Directions:
Match the word "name". Return each line of the data below where it appears.

Provided data:
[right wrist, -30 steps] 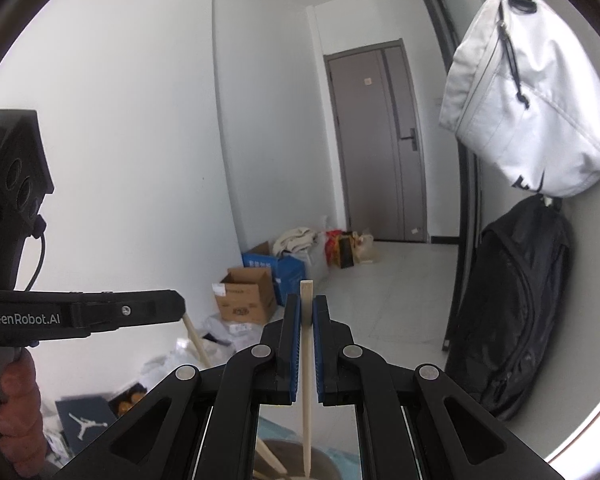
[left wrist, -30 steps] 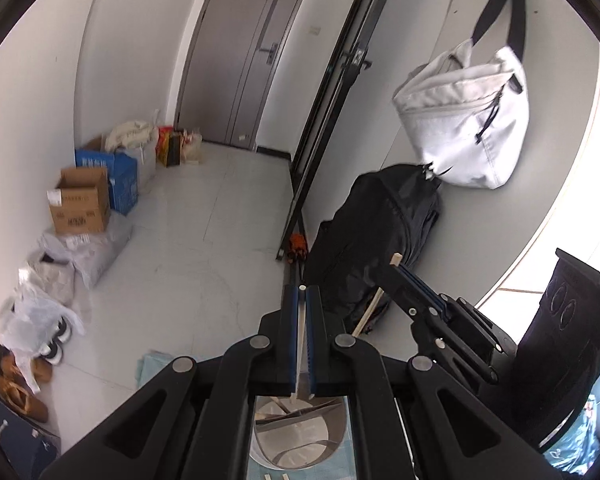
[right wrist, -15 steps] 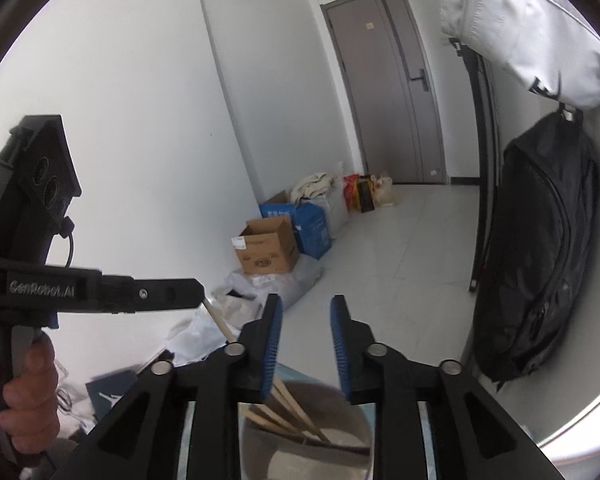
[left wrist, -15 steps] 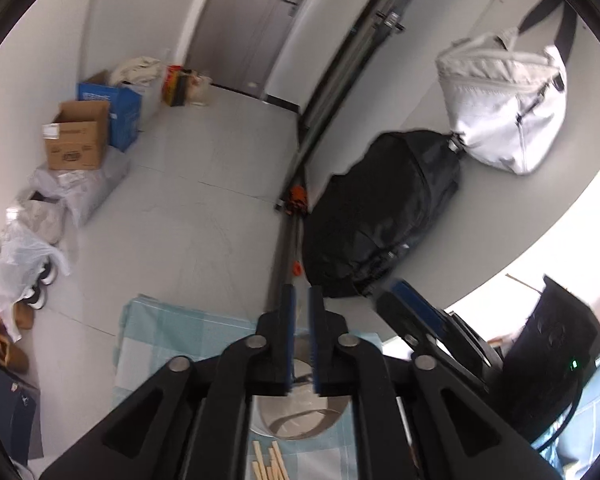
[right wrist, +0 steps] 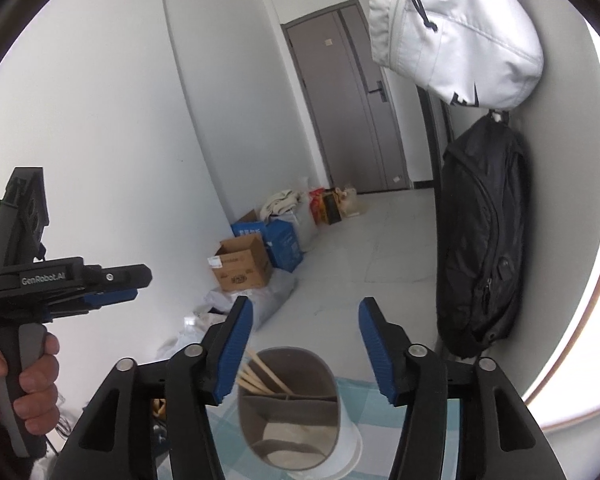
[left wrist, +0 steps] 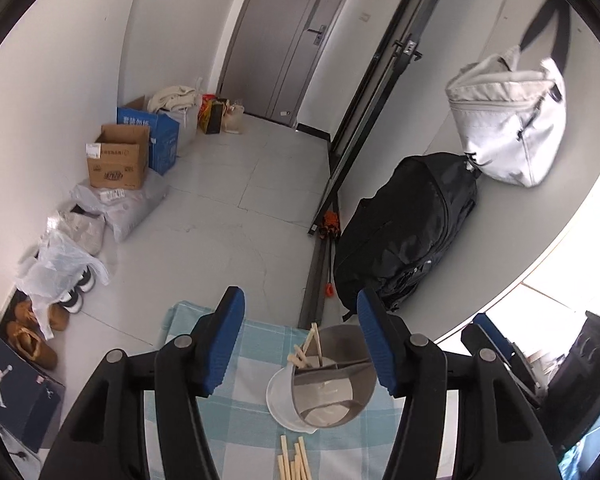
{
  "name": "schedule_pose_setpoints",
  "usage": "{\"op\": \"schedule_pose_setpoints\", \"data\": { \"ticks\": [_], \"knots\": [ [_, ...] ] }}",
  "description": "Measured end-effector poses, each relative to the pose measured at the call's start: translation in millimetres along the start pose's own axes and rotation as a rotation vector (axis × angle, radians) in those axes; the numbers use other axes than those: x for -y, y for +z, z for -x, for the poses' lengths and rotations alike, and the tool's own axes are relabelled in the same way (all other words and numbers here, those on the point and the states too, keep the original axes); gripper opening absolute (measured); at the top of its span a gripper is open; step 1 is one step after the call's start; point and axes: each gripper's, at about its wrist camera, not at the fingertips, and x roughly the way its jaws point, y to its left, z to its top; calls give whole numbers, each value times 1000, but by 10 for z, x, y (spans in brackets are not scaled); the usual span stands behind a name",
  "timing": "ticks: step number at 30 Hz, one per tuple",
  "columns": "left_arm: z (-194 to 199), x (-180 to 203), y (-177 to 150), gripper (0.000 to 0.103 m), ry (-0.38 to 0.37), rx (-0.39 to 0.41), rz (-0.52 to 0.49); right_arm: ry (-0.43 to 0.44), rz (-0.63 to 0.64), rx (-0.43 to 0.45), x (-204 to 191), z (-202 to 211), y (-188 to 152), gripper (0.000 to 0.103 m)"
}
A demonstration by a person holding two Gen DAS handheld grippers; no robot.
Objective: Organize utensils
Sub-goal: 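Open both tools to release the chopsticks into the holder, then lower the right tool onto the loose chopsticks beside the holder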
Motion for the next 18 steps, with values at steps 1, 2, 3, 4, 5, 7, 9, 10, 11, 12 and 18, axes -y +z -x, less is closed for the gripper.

Finished exercise:
  "name": "schedule_pose_setpoints",
  "description": "Measured end-effector poses, each relative to the pose measured at the call's start: translation in millimetres along the start pose's own axes and rotation as a rotation vector (axis × angle, radians) in those axes; the numbers use other axes than those: x for -y, y for +z, z for -x, for the poses' lengths and rotations alike, and the tool's own axes are relabelled in the same way (all other words and numbers here, those on the point and the states too, keep the original axes); gripper opening absolute (measured); at the top of its span a gripper is open; step 1 is one step after the call's start; point and axes: each gripper's, at about its wrist camera, not at the fingertips, and x roughly the way its jaws point, y to its left, z to its top; calls give whole numbers, each value times 1000, but by 10 for z, x, y (spans in brackets are not scaled); the usual span stands behind a name",

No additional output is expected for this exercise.